Task to complete:
Repeat exactly, please, the lines that begin at the start of the listing and end at the line holding "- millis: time".
(Given material begins)
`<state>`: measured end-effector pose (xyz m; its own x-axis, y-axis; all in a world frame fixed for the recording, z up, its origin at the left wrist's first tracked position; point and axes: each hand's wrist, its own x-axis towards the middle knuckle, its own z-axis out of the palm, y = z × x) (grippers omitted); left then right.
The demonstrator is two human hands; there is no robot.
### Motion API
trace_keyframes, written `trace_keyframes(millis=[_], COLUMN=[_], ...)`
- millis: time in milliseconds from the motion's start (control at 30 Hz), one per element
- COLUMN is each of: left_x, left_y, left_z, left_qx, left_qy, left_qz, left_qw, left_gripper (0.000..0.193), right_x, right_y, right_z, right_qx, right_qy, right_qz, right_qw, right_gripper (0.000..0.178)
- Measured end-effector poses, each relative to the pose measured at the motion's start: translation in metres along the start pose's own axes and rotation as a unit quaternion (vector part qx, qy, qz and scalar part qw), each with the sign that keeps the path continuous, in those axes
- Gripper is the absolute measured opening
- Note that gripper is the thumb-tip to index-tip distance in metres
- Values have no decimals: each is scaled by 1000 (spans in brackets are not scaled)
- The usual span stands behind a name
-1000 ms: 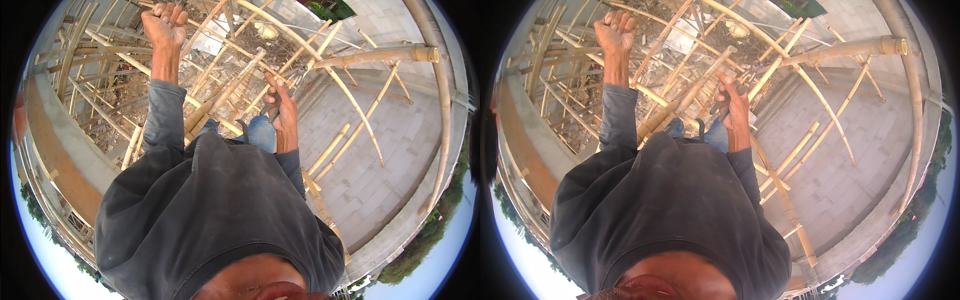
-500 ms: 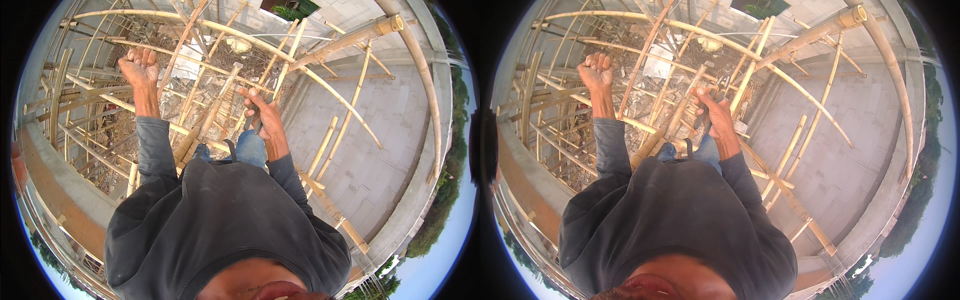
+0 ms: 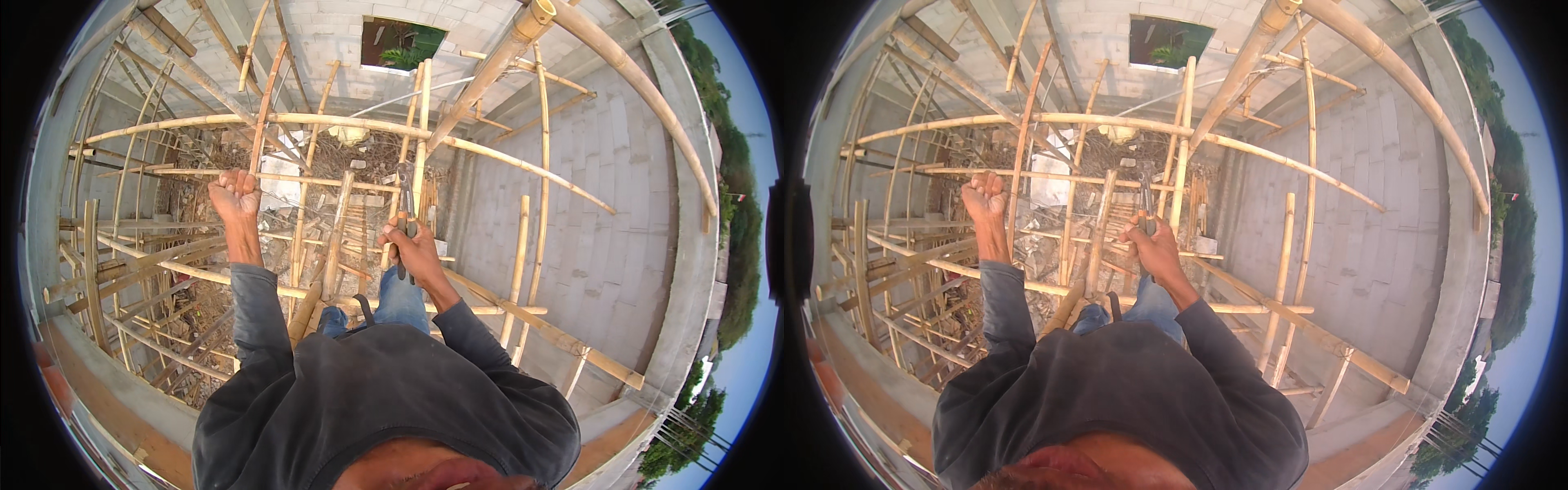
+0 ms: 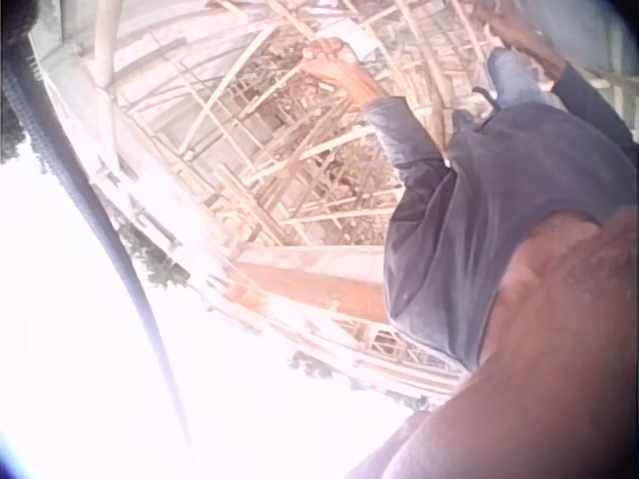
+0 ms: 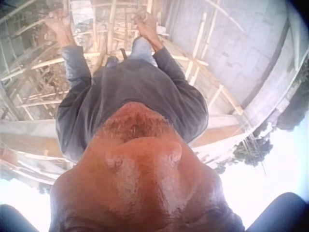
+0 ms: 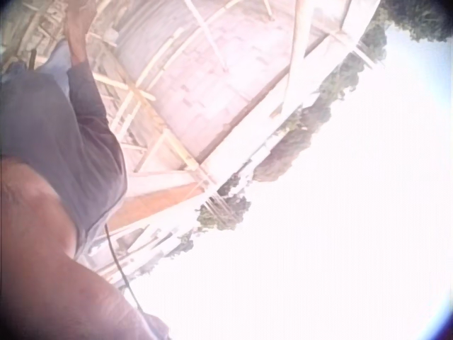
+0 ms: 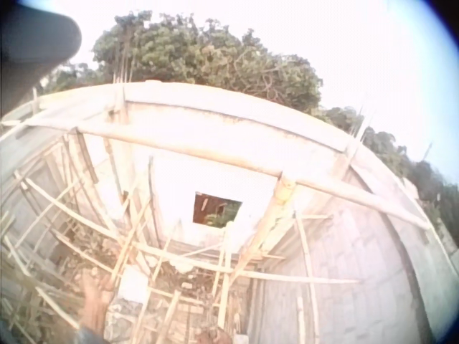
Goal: The person ties bamboo poles together with wire to form a scaffolding structure. They use pliers to twist and secure the wire around the joints, then cut the excess wire. The person continues to add and secure bamboo poles to the structure.
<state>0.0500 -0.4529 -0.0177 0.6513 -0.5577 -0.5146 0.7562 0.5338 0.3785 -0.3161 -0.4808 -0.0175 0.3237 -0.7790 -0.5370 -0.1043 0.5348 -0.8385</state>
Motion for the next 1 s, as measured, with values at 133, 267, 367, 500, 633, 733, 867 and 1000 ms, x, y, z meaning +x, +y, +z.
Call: trace_keyframes(millis=[133, 267, 367, 500, 633, 733, 867, 1000], left_x=[-32, -52, -70, -66, -52, -43, -25, -25], left_y=[-31, -96, -120, -127, -116, -97, -101, -127], left_z=[9, 34, 35, 30, 16, 0, -17, -1], left_qx=[162, 157, 152, 70, 60, 9, -72, 66], left_qy=[-44, -61, -53, -6, 35, 108, 70, -15], left_qz=[20, -79, -99, -43, -16, -26, -115, -170], left_qw=[986, 983, 982, 997, 997, 994, 988, 983], left_gripper=[29, 31, 30, 29, 32, 34, 36, 33], right_x=[20, 25, 14, -13, -20, -28, -16, 6], right_y=[-21, -21, -14, 16, 31, 12, 7, 2], right_z=[-14, -12, 6, 29, 41, 48, 32, 0], right_qx=[-436, -241, -199, -132, 22, 73, -18, -51], right_qy=[175, 109, 1, -79, -59, -77, -102, -9], right_qz=[-249, -178, -127, -50, -19, 1, 19, -37], right_qw=[847, 948, 972, 987, 998, 994, 994, 998], right_gripper=[32, 41, 39, 35, 35, 37, 31, 25])
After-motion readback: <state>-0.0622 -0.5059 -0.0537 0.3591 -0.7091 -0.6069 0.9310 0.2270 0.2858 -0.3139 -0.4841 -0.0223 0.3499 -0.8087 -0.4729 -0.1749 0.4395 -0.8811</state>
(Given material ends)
Task result:
`<state>`: measured end-effector pose (xyz m; its own x-axis, y-axis; all in a world frame fixed for the recording, z up, its origin at the left wrist's first tracked position; point and axes: each hand's wrist, its own x-axis towards the middle knuckle, its own z-axis out of the palm, y = z × x) (grippers omitted); left then right.
The demonstrator is two human hands; there is no robot.
### Motion API
trace_keyframes, written `trace_keyframes(millis=[_], COLUMN=[_], ...)`
- millis: time in milliseconds from the motion's start (control at 30 Hz), one per element

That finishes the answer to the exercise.